The CSCW network is also a good example of a multiplex network (Chapter 3), since it includes three types of edges: Mentions, Replies to, and Tweet. After importing the network, browse through the Edges worksheet. Notice the Relationship column, which specifies the type of edge. If a user Mentions another Twitter user, then Vertex1 will include the sender and Vertex2 will include the user who was mentioned. If a user Replies to another user's tweet, then Vertex1 will include the sender and Vertex2 will include the person being replied to. These are directed edges that “point” from Vertex1 to Vertex2. Otherwise, if a person posts a Tweet that is not connected to any other tweets, the same username will show up in the Vertex1 and Vertex2 column. Graphically, this creates a self-loop, which is a loop that starts and ends at the user's vertex. Additional columns on the Edges worksheet indicate the text of the tweet (Tweet), Tweet Date (UTC), Imported ID (a unique identifier for each tweet), and Edge Weight. It is important to remember that each row in the Edges worksheet does not necessarily map to a single tweet. For example, if UserA mentions UserB and UserC in a single tweet, then two rows will be added to the Edges worksheet. The Imported ID can be used to count the total number of unique tweets, as discussed later.

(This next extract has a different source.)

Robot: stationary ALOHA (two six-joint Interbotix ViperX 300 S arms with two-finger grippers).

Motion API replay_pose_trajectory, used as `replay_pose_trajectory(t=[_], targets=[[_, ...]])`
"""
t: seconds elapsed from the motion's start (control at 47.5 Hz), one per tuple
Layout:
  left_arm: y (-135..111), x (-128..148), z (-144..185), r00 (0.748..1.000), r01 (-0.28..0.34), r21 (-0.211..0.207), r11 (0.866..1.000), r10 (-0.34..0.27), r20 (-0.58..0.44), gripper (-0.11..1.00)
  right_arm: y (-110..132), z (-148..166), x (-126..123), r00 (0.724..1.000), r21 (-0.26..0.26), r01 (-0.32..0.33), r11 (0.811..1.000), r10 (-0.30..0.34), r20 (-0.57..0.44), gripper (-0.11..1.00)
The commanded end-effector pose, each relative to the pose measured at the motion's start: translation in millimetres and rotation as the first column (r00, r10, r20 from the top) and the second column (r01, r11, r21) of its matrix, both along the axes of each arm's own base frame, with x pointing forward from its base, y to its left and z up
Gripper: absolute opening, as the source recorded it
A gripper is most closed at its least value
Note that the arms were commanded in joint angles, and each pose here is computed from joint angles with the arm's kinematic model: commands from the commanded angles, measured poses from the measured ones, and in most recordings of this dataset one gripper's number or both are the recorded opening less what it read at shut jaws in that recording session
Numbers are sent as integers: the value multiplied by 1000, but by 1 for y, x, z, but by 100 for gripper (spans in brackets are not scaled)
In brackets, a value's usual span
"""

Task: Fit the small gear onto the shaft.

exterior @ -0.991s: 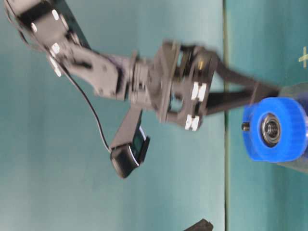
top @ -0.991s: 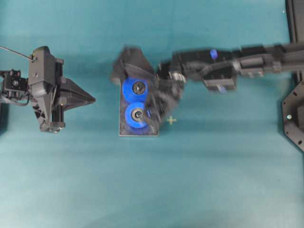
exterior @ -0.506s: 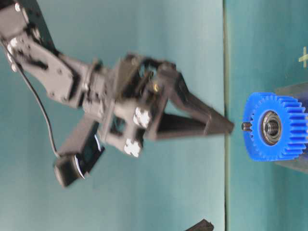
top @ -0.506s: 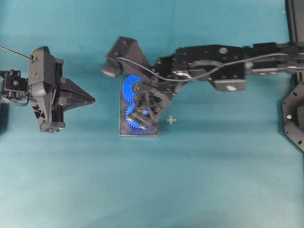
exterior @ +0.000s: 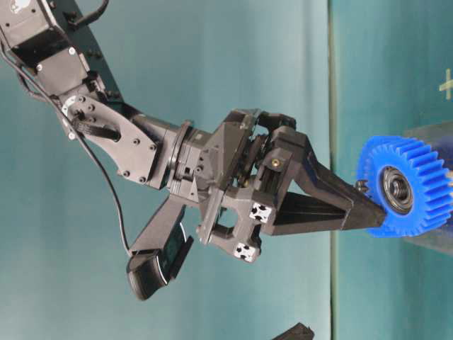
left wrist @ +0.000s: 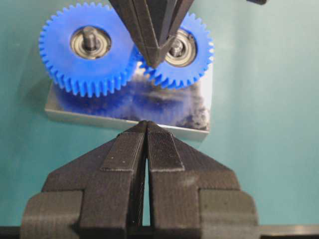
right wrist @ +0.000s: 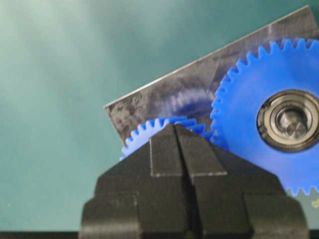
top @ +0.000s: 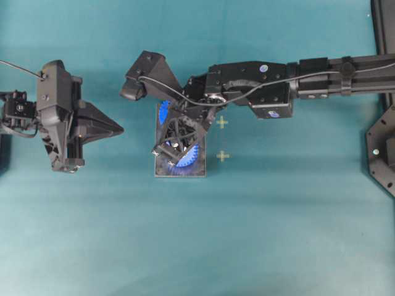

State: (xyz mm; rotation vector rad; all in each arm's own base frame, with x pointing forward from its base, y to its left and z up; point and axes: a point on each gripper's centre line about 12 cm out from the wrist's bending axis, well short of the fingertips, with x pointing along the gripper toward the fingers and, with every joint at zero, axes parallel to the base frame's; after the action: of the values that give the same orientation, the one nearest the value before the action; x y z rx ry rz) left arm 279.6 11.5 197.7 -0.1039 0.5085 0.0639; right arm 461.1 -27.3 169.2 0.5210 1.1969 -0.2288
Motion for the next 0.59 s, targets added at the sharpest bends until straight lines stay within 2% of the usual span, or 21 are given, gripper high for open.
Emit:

The Vertices worksheet includes a row for each Twitter user in the network, a profile image, and details about the Twitter user such as the number of Followers they have on Twitter as a whole. All of the extra data is pulled in from the Twitter API when using the Twitter importers described in Chapter 11. Additional worksheets and metrics that have been calculated are explained below.

6.5.1 Calculating and interpreting directed network metrics

In contrast to the small networks you have examined so far, many social media networks include hundreds or thousands of Vertices. In such cases, graph metrics become particularly important since initial visualizations obscure much of the data. Furthermore, network metrics can be used to filter out less important people as described in Chapter 7. The symbiotic relationship of network metrics and network visualization is extremely powerful, though it is often not used to its full potential.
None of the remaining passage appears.